• WORK REQUIRED: Retype the records exactly.

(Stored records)

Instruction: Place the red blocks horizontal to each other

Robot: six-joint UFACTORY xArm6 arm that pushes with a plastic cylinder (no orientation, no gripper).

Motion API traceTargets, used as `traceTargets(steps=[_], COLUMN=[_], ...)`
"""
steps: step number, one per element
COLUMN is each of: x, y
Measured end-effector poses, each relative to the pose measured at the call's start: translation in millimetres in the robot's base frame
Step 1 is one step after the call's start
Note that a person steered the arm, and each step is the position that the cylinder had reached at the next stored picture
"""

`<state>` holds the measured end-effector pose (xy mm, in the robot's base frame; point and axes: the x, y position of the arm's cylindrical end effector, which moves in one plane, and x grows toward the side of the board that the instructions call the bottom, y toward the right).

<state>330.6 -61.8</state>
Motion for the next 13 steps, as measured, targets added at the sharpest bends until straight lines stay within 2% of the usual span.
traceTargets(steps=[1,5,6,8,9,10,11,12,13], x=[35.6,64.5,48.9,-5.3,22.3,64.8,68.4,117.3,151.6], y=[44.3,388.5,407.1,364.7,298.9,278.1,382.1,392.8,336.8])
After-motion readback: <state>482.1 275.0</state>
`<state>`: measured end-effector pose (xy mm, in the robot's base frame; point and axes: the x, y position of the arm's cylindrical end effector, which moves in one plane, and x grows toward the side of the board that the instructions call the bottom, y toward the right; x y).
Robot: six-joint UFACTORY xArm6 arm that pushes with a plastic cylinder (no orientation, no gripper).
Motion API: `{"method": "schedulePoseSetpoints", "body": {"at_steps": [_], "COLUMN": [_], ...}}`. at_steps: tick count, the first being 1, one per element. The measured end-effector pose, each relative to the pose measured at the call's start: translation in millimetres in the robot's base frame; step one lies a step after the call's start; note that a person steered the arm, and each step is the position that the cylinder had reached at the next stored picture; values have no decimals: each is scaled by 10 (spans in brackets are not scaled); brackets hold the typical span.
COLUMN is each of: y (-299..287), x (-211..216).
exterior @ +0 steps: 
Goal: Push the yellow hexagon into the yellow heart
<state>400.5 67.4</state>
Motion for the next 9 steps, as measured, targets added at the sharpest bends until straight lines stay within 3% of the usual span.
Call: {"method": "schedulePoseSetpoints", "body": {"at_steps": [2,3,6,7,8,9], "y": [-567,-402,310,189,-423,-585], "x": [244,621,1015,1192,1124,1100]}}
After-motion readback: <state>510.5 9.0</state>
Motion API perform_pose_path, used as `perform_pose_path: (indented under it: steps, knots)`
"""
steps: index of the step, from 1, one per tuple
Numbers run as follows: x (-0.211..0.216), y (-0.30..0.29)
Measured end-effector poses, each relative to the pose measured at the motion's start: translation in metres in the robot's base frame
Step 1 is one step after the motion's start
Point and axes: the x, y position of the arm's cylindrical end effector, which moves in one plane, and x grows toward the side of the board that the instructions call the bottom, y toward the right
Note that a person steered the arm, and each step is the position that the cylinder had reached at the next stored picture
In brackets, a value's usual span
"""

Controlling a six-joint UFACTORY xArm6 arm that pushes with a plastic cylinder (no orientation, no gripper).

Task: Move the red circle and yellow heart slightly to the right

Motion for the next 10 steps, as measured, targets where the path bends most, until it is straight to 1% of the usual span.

• SOLUTION BELOW:
Instruction: Place the red blocks horizontal to each other

Robot: six-joint UFACTORY xArm6 arm that pushes with a plastic cylinder (no orientation, no gripper).

Motion API traceTargets, used as `traceTargets(steps=[_], COLUMN=[_], ...)`
"""
steps: step number, one per element
COLUMN is each of: x, y
Measured end-effector poses, each relative to the pose measured at the call's start: translation in millimetres in the robot's base frame
Step 1 is one step after the call's start
Note that a person steered the arm, and each step is the position that the cylinder had reached at the next stored picture
"""

`<state>` holds the measured end-effector pose (xy mm, in the robot's base frame; point and axes: the x, y position of the arm's cylindrical end effector, which moves in one plane, and x grows toward the side of the board that the instructions call the bottom, y toward the right).

<state>330.6 -61.8</state>
Motion for the next 13 steps, as measured, targets added at the sharpest bends until straight lines stay within 2% of the usual span.
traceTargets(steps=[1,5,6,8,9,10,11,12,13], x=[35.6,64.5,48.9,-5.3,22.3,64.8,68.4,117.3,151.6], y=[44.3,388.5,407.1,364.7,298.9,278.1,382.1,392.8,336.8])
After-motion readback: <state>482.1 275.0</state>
`<state>`: measured end-effector pose (xy mm, in the robot's base frame; point and axes: the x, y position of the arm's cylindrical end effector, which moves in one plane, and x grows toward the side of the board that the instructions call the bottom, y toward the right; x y).
Robot: six-joint UFACTORY xArm6 arm that pushes with a plastic cylinder (no orientation, no gripper).
Motion API: `{"method": "schedulePoseSetpoints", "body": {"at_steps": [_], "COLUMN": [_], ...}}`. at_steps: tick count, the first being 1, one per element. The measured end-effector pose, each relative to the pose measured at the call's start: translation in millimetres in the robot's base frame; step one lies a step after the call's start; note that a person steered the arm, and each step is the position that the cylinder had reached at the next stored picture; values have no decimals: each is scaled by 10 (spans in brackets are not scaled); brackets hold the typical span.
COLUMN is each of: y (-299..287), x (-211..216).
exterior @ +0 steps: 
Goal: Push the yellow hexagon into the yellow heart
<state>400.5 67.4</state>
Motion for the next 9 steps, as measured, targets added at the sharpest bends until straight lines stay within 3% of the usual span.
Call: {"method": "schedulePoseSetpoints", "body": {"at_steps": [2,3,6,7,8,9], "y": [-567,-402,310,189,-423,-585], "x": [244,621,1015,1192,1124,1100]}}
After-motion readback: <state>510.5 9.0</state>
Motion API perform_pose_path, used as `perform_pose_path: (indented under it: steps, knots)`
"""
steps: index of the step, from 1, one per tuple
Numbers run as follows: x (-0.211..0.216), y (-0.30..0.29)
Measured end-effector poses, each relative to the pose measured at the motion's start: translation in metres in the robot's base frame
Step 1 is one step after the motion's start
Point and axes: the x, y position of the arm's cylindrical end effector, which moves in one plane, and x grows toward the side of the board that the instructions call the bottom, y toward the right
Note that a person steered the arm, and each step is the position that the cylinder had reached at the next stored picture
In brackets, a value's usual span
"""

Controlling a six-joint UFACTORY xArm6 arm that pushes with a plastic cylinder (no orientation, no gripper).

Task: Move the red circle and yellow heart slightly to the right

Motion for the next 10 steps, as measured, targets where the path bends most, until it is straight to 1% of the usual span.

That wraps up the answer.